[Start of Attachment]
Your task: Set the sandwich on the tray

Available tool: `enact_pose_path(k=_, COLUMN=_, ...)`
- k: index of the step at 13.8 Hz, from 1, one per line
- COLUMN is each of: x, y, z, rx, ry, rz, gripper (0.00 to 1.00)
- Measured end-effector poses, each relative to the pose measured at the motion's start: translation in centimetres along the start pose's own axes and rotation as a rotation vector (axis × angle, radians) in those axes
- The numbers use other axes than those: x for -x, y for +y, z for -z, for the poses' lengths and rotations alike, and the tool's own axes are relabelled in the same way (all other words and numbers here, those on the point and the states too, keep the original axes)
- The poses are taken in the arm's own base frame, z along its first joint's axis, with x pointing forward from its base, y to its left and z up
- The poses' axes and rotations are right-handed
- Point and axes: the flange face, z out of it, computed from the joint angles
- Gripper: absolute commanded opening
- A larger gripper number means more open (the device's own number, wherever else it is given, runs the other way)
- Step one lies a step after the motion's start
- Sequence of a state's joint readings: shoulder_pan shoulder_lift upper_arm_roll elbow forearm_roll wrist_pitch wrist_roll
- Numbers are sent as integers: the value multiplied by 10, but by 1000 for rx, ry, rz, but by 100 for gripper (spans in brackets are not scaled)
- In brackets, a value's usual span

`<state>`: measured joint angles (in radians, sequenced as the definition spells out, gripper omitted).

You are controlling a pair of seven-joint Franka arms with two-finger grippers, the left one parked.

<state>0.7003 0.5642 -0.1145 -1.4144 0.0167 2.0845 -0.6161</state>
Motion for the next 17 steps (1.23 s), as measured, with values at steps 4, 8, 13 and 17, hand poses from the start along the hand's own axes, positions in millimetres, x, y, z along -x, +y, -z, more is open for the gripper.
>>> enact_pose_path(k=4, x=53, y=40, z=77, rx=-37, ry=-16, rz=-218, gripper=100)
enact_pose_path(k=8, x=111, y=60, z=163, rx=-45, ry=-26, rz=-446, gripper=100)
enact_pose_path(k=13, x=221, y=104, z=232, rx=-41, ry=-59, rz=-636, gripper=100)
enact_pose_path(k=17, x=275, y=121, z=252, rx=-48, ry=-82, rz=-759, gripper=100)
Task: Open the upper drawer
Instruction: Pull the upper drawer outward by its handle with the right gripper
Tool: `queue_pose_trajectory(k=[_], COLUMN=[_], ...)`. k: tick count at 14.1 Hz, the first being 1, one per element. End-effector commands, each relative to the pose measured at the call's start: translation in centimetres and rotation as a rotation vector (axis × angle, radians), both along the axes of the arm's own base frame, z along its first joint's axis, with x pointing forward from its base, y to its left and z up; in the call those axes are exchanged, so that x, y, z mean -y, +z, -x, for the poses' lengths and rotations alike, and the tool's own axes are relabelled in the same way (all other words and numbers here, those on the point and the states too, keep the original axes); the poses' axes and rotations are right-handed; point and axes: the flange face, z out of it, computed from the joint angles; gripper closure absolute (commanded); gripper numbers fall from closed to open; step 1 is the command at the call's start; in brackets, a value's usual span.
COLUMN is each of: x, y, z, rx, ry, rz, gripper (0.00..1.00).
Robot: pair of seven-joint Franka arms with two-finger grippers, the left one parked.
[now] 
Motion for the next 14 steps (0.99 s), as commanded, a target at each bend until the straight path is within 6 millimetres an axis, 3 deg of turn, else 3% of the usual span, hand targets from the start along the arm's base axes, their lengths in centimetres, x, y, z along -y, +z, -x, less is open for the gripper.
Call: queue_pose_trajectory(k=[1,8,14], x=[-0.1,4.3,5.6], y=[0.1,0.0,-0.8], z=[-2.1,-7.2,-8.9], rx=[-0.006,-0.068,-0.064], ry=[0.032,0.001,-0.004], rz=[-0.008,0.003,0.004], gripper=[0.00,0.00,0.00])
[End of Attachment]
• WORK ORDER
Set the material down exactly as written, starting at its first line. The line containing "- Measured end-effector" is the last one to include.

• RESPONSE
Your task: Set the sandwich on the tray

Available tool: `enact_pose_path(k=_, COLUMN=_, ...)`
- k: index of the step at 13.8 Hz, from 1, one per line
- COLUMN is each of: x, y, z, rx, ry, rz, gripper (0.00 to 1.00)
- Measured end-effector poses, each relative to the pose measured at the motion's start: translation in centimetres along the start pose's own axes and rotation as a rotation vector (axis × angle, radians) in those axes

There is no more to the output, and the exercise is done.